Über 500 Kilo Kokain in Bananenkisten: Krasser Fund bei Bamberg - Teile bereits im Supermarkt

Über 500 Pakete mit Kokain wurden in Franken entdeckt: Der größte Teil fiel Mitarbeitern eines Lagers im Kreis Bamberg auf. Das Rauschgift war unter Bananen versteckt - und ein Teil befand sich bereits in einem Supermarkt zum Verkauf.
Kokain in Bananenkisten entdeckt: Teilweise schon in den Supermarkt geliefert
Das Kokain war unter Bananen versteckt. Foto: Symbolbild: Daniel Karmann / dpa

Halbe Tonne Kokain bei Bamberg gefunden - Teile wurde mit Bananen an Supermarkt geliefert: Wie erst jetzt bekannt wurde, haben aufmerksame Mitarbeiter eines Zentrallagers im Landkreis Bamberg am Mittwoch (9. Februar 2022) einen außergewöhnlichen Drogenfund gemacht. In Bananenkisten fanden sie Rauschgift-Päckchen. Nach ersten Ermittlungen wurden klar: Kisten dieser Lieferung waren bereits in einem Supermarkt in Unterfranken.

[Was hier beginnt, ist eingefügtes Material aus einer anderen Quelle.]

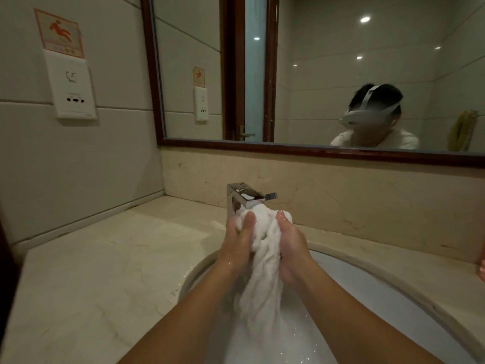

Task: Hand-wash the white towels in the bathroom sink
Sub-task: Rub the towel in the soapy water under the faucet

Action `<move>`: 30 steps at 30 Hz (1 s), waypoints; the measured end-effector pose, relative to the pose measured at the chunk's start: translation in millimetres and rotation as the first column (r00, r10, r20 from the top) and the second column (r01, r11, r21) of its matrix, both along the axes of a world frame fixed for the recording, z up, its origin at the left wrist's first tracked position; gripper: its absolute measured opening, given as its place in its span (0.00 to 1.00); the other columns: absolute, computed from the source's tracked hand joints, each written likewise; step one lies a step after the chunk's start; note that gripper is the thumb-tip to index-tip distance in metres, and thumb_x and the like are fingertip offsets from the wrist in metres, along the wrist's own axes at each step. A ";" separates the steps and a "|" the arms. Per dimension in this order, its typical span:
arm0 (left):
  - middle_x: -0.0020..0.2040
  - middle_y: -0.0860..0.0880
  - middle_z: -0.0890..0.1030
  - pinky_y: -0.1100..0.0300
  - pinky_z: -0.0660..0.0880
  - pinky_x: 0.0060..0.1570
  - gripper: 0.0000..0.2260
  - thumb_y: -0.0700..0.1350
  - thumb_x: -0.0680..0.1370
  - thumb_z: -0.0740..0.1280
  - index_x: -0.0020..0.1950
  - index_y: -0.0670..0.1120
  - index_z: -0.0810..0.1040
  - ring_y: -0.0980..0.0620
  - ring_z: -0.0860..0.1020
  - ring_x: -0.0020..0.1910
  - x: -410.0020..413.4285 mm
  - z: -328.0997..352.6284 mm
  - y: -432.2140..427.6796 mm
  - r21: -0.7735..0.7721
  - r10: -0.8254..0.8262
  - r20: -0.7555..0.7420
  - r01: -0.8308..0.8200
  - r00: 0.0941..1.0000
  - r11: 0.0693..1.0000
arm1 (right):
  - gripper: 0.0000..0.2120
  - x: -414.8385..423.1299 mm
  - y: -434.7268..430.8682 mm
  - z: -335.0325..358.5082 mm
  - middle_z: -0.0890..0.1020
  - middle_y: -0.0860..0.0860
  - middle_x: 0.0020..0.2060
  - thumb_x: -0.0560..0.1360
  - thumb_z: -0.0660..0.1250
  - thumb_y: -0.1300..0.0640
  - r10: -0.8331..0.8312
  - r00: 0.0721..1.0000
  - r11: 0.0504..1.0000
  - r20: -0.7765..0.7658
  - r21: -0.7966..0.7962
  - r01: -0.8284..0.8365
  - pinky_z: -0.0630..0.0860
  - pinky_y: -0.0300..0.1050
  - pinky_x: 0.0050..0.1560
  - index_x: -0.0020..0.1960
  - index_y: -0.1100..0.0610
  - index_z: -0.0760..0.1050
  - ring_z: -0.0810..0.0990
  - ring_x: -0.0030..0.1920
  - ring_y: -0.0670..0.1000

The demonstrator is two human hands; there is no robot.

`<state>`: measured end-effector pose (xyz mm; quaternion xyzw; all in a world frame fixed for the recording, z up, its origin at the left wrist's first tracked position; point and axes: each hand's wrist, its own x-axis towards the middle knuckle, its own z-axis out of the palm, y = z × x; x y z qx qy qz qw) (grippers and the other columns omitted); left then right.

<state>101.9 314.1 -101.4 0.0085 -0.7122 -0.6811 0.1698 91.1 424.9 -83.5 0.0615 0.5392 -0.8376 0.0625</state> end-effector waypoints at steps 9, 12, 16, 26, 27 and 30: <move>0.52 0.45 0.83 0.55 0.76 0.42 0.33 0.73 0.77 0.62 0.61 0.43 0.73 0.46 0.83 0.49 -3.8 3.9 -5.3 0.090 0.238 0.172 -0.255 0.956 0.963 | 0.27 8.5 2.1 -13.2 0.85 0.54 0.57 0.75 0.76 0.40 0.123 0.965 0.926 -0.231 0.378 -0.027 0.80 0.37 0.35 0.66 0.54 0.73 0.87 0.49 0.49; 0.56 0.41 0.83 0.54 0.76 0.42 0.32 0.70 0.81 0.59 0.62 0.41 0.75 0.43 0.82 0.52 -7.2 9.7 -10.6 0.164 0.223 0.194 -0.255 0.955 0.953 | 0.21 2.5 3.0 -16.8 0.86 0.53 0.52 0.76 0.77 0.44 0.058 0.963 0.895 -0.263 0.441 0.067 0.77 0.37 0.33 0.62 0.55 0.79 0.86 0.45 0.48; 0.48 0.41 0.88 0.42 0.82 0.59 0.26 0.62 0.68 0.80 0.54 0.43 0.84 0.40 0.87 0.49 3.3 7.0 -14.9 0.260 -0.018 0.227 -0.043 0.974 0.965 | 0.29 -5.6 -8.4 -13.7 0.86 0.54 0.51 0.70 0.77 0.35 -0.199 0.962 0.909 -0.188 0.331 0.253 0.84 0.52 0.49 0.62 0.53 0.80 0.86 0.49 0.56; 0.50 0.49 0.87 0.53 0.83 0.48 0.11 0.51 0.76 0.76 0.56 0.49 0.83 0.49 0.86 0.48 9.9 7.7 -11.5 0.053 0.102 0.114 -0.108 0.988 0.993 | 0.16 -9.9 13.9 -9.3 0.88 0.62 0.48 0.84 0.68 0.51 -0.090 0.995 0.995 -0.031 0.031 0.091 0.83 0.65 0.58 0.59 0.65 0.81 0.88 0.49 0.64; 0.50 0.48 0.87 0.53 0.83 0.48 0.09 0.50 0.77 0.75 0.55 0.49 0.83 0.48 0.85 0.49 8.0 9.4 -12.1 0.095 0.166 0.117 -0.177 0.979 0.980 | 0.16 -9.3 14.7 -9.0 0.88 0.60 0.50 0.83 0.69 0.50 -0.117 0.991 0.990 -0.063 0.075 0.122 0.82 0.63 0.60 0.61 0.63 0.81 0.87 0.51 0.62; 0.46 0.49 0.86 0.53 0.83 0.47 0.12 0.54 0.75 0.78 0.51 0.49 0.81 0.48 0.85 0.45 6.3 13.1 -12.1 0.202 0.270 0.108 -0.287 0.957 0.936 | 0.19 -1.2 7.6 -12.1 0.85 0.55 0.52 0.80 0.73 0.45 -0.101 0.982 0.966 -0.159 0.221 0.135 0.82 0.58 0.60 0.64 0.56 0.77 0.85 0.53 0.58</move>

In einer gemeinsamen Pressemitteilung der Staatsanwaltschaft Bamberg und des Bayerischen Landeskriminalamts wird der Vorfall detailliert geschildert: Am Mittwoch (9. Februar 2022), gegen 21.00 Uhr, verständigten Mitarbeiter eines Zentrallagers eines Verbrauchermarktes im Landkreis Bamberg die Polizei, dass bei routinemäßigen Kontrollen in Bananenkisten mehrere Pakete mit vermutlichem Rauschgift gefunden wurden.

Über halbe Tonne Kokain: Außergewöhnlicher Fund bei Bamberg - Kisten mit Rauschgift bereits an Supermarkt geliefert

In einer Vielzahl von Bananenkartons waren jeweils 1 kg schwere Pakete versteckt. Aufgrund der Feststellungen übernahm die Gemeinsame Ermittlungsgruppe Rauschgift (GER Nordbayern) des Bayerischen Landeskriminalamtes und des Zollfahndungsamtes München zusammen mit der Staatsanwaltschaft Bamberg die Ermittlungen vor Ort. Nach umfangreichen Suchmaßnahmen fanden die Ermittler insgesamt mehr als 500 Päckchen mit vermutlichem Kokain.

Über die Verantwortlichen des Lagers konnte zudem in Erfahrung gebracht werden, dass Teile der Lieferung bereits an Supermärkte ausgeliefert worden waren. Im Rahmen der Sensibilisierung und mit bayernweiter Unterstützung zahlreicher Polizeidienststellen konnte in einem Supermarkt in Würzburg ein Karton mit 17 Päckchen Kokain sichergestellt werden, der augenscheinlich der gleichen Lieferung zuzuordnen ist.

Das Rauschgift wird jetzt kriminaltechnisch untersucht, die Ermittlungen zur Herkunft des Kokains dauern an.